Chinese e-tailer Alibaba Group’s Chief Executive Daniel Zhang will be the new chairman, succeeding its co-founder Jack Ma from September 10, 2019, the global firm announced on Monday.

“Ma will continue as the executive chairman of the company over the next 12 months to ensure a smooth transition to Zhang,” a statement quoting the Chinese behemoth said here.

The Hangzhou-based company’s 20th anniversary on September 10, 2019, Zhang will take charge as the new chairman.

Zhang, who was earlier the Chief Executive Officer (CEO) of Taobao, an online shopping portal owned by the Alibaba Group, was appointed the CEO of the Alibaba Group in 2015. He has been with the company since 2007.

Alibaba
Ma is revered by many Chinese, some of whom have put his portrait in their homes to worship in the same way that they worship the God of Wealth.

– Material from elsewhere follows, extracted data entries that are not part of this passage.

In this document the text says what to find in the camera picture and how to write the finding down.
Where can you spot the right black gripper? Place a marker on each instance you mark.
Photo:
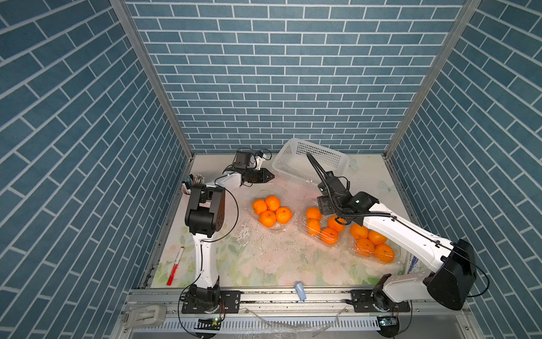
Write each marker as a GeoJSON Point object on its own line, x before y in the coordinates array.
{"type": "Point", "coordinates": [321, 205]}

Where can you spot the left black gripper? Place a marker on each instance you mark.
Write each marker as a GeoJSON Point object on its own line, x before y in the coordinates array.
{"type": "Point", "coordinates": [262, 178]}

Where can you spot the orange box one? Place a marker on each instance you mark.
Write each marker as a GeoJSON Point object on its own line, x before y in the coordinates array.
{"type": "Point", "coordinates": [259, 206]}
{"type": "Point", "coordinates": [358, 231]}
{"type": "Point", "coordinates": [314, 213]}

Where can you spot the clear plastic clamshell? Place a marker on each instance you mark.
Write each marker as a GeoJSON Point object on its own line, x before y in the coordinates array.
{"type": "Point", "coordinates": [324, 226]}
{"type": "Point", "coordinates": [291, 195]}
{"type": "Point", "coordinates": [351, 244]}

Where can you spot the orange box three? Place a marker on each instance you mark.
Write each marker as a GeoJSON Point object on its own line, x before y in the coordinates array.
{"type": "Point", "coordinates": [267, 218]}
{"type": "Point", "coordinates": [313, 227]}
{"type": "Point", "coordinates": [364, 247]}

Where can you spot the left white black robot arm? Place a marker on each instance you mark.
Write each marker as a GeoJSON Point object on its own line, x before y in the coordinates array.
{"type": "Point", "coordinates": [205, 216]}

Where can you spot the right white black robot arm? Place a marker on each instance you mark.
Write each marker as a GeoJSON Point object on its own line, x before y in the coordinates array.
{"type": "Point", "coordinates": [451, 269]}

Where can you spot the orange middle box four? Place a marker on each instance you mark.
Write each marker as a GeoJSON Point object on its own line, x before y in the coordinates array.
{"type": "Point", "coordinates": [329, 236]}

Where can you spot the orange left box four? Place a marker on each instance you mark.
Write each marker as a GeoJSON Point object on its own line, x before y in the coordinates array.
{"type": "Point", "coordinates": [283, 215]}

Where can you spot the pink metal pen bucket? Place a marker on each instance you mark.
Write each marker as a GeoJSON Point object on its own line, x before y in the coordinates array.
{"type": "Point", "coordinates": [190, 181]}

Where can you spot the small light blue cylinder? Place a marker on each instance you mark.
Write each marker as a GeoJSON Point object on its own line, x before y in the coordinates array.
{"type": "Point", "coordinates": [300, 291]}

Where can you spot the blue white packaged item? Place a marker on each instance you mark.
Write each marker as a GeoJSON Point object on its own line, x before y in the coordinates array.
{"type": "Point", "coordinates": [413, 265]}

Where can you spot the red white marker pen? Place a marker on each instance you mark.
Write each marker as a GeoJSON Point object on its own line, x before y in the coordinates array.
{"type": "Point", "coordinates": [176, 265]}

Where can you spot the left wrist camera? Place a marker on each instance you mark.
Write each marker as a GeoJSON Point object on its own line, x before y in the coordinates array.
{"type": "Point", "coordinates": [242, 160]}

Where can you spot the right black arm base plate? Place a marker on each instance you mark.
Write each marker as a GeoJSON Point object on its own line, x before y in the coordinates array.
{"type": "Point", "coordinates": [365, 300]}

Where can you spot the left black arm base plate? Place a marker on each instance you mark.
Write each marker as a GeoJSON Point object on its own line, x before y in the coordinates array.
{"type": "Point", "coordinates": [200, 301]}

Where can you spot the white clamp on rail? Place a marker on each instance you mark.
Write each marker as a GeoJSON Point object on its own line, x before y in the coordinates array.
{"type": "Point", "coordinates": [145, 317]}

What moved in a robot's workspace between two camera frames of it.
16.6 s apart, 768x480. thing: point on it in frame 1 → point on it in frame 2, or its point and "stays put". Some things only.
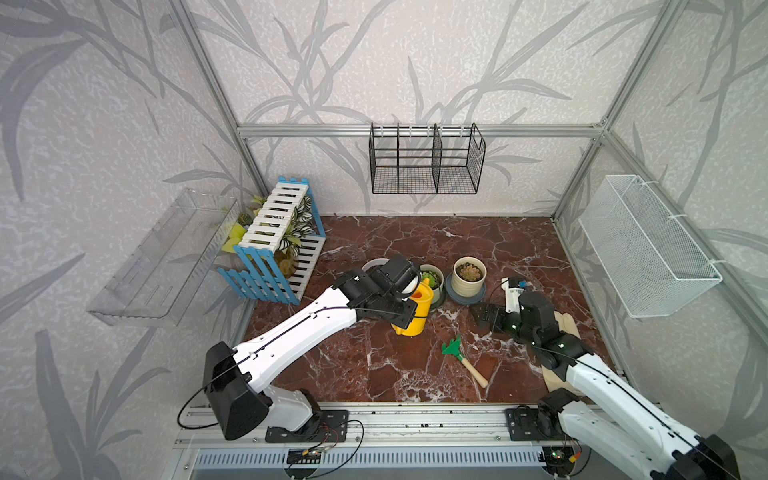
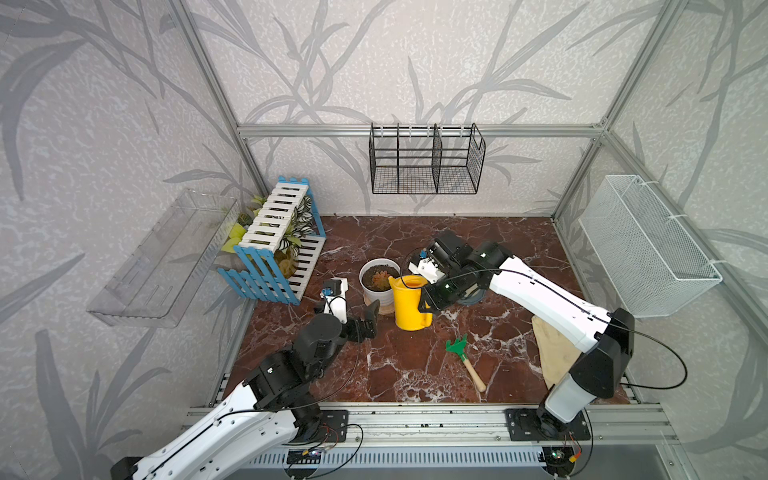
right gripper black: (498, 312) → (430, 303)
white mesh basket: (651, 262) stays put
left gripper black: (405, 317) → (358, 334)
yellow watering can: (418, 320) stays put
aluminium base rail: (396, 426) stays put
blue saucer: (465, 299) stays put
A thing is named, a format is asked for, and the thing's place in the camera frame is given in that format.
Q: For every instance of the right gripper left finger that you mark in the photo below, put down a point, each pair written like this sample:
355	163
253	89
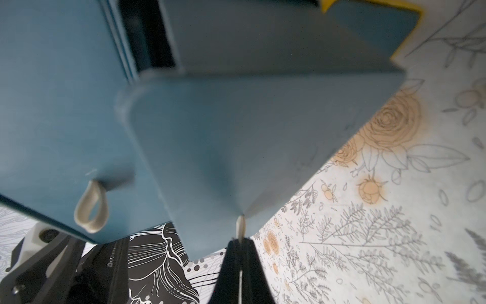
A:
227	286

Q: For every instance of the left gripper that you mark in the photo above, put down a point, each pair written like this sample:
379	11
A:
101	277

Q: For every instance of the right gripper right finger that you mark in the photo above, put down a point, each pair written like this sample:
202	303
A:
254	288

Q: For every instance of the teal drawer cabinet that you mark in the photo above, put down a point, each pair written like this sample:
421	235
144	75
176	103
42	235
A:
117	116

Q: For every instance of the yellow brooch box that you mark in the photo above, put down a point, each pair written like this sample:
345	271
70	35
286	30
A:
375	28

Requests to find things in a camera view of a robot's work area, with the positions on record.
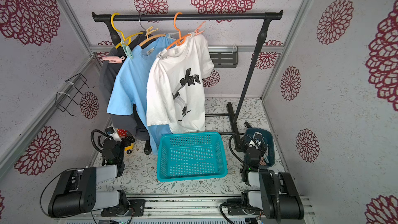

Flickr

The co-founder of the company, Ma, will however, remain as a board member of the Alibaba Group until the annual shareholder meet in 2020, which marks the 21st anniversary of the e-commerce and tech conglomerate.

“While remaining as executive chairman in the next 12 months, I will work closely with Daniel (Zhang) to ensure smooth transition,” Ma said in a letter to the shareholders and employees on the occasion of the company’s 19th anniversary on Monday.

The transition demonstrates that the firm has stepped up from a company that relies on individuals, to one built on a culture of talent development, Ma’s letter addressed to the company’s 86,000 employees said.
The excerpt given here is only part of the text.